– 5 –
Gresik
Tak. Tak.
Hentakan ujung tongkat yang menetak lantai ubin menggema mendekat ke kamar di ujung lorong. Pintu ganda polosnya sedikit terbuka. Suara sumbang gesekan biola sesekali terdengar dari sana.
Perempuan bungkuk itu berdiri di ambang pintu kamar. Ia dapati sang cucu terpekur menggosok badan biola menggunakan kain basah.
“Marabunta?”
Pemuda itu memutar kepala menghadap arah suara. Ia bangkit dari sisi dipan dan memapah sang nenek dengan perlahan.
“Tubuhmu semakin kurus.
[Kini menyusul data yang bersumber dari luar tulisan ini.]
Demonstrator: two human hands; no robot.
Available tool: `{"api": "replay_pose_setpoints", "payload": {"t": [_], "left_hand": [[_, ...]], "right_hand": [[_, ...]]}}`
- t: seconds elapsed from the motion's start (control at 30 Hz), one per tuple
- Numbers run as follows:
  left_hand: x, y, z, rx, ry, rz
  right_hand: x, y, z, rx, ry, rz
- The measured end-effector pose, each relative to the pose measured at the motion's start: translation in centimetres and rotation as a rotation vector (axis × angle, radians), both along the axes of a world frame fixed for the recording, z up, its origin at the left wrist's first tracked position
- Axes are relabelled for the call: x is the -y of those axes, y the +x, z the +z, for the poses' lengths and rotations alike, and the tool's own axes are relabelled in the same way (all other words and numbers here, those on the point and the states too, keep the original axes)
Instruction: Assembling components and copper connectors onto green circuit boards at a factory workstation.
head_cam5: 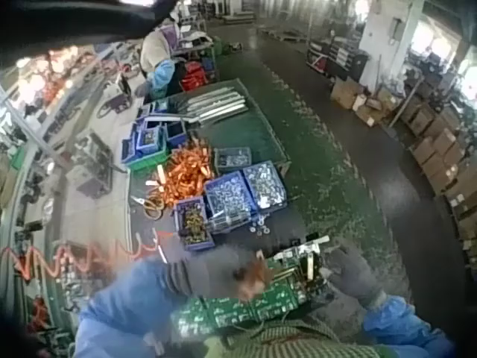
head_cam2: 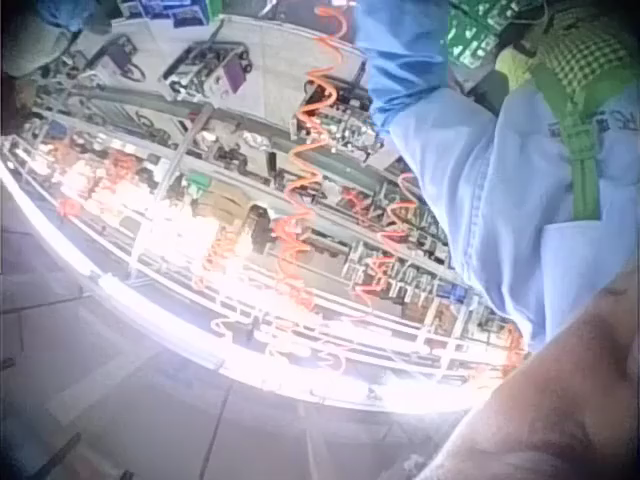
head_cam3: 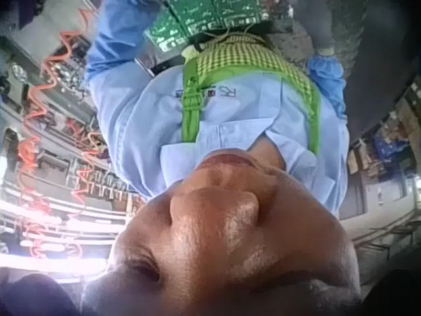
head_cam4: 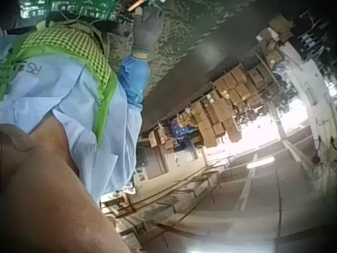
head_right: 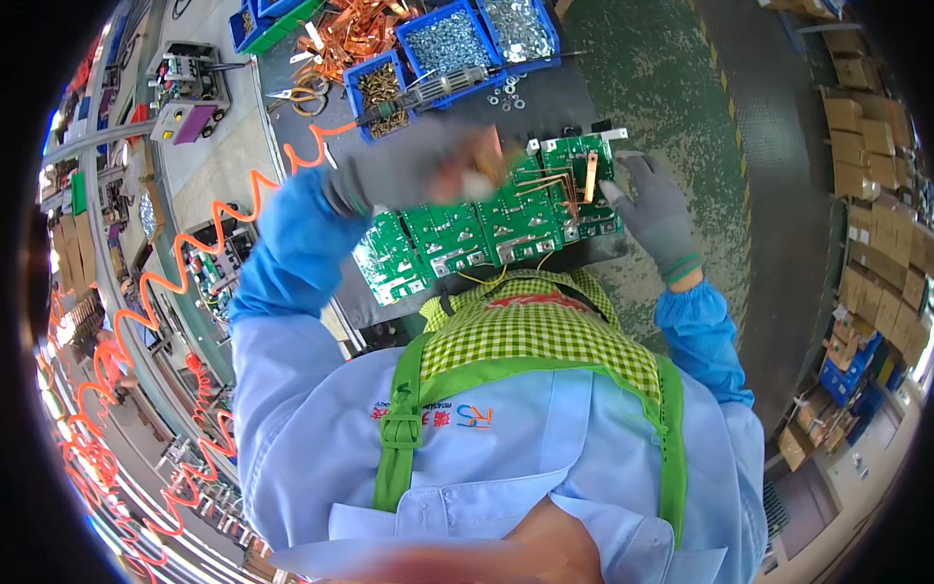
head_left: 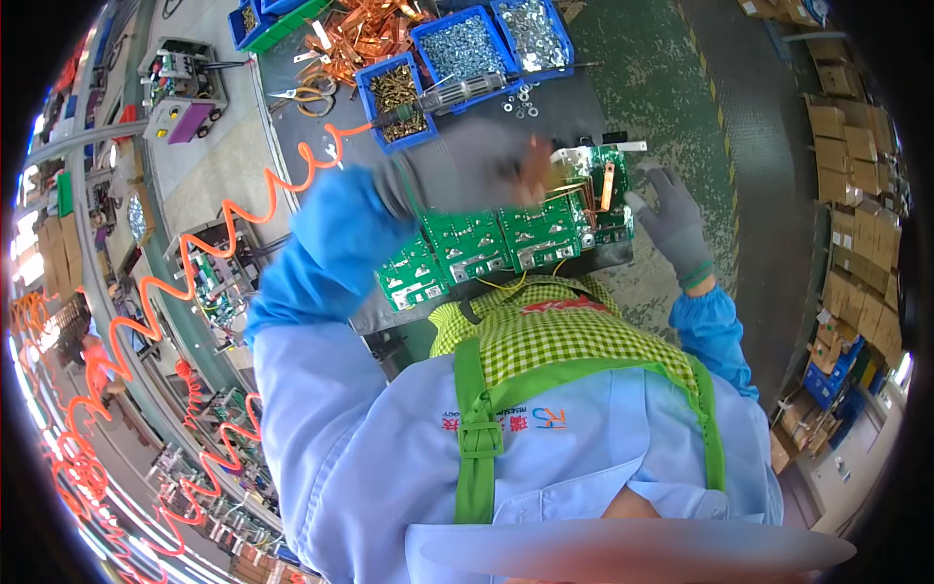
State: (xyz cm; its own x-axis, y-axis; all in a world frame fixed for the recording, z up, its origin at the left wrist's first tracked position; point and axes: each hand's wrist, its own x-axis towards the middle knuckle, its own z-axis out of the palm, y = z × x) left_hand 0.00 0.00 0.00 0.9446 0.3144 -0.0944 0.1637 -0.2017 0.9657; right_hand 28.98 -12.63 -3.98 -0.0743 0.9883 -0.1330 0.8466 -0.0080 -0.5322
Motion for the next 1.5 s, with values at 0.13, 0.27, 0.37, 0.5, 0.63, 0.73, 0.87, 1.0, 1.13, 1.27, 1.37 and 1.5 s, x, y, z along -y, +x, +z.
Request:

Rambut itu ... sudah berapa lama kau biarkan memanjang? Bahkan, kau sekarang mengenakan subang di satu telinga?” Sang nenek mendongak menjelajahi setiap jengkal wajah Marabunta.
Pemuda itu memeluk sang nenek dengan hangat. “Bukankah aku semakin tampan dengan penampilan baru ini?” seringainya.
Mereka tergelak.
Nenek memukul lengan Marabunta dengan cukup keras. Sekeras yang ia mampu. “Mainkanlah simfoni nomor tiga untukku.” Nenek mengehala napas panjang. “Tujuh bulan kau meninggalkannya di sini. Kesepian seorang diri.”
Pemuda itu berusaha menghindari tatap sang nenek yang penuh selidik.
“Apa kau sudah bertemu dengannya?”
Marabunta menggeleng lemah. “Kota itu terlalu luas. Aku tidak tahu dia berada di bagian yang mana.”
Perempuan tua itu menggeser tongkatnya. “Kenapa kau tidak kembali saja ke rumah dan meminta bantuan ...”
Marabunta seketika bangkit dari dipan. Berdiri menghadap jendela. Satu tangan berpegang pada terali besi. Mencengkeramnya dengan kuat.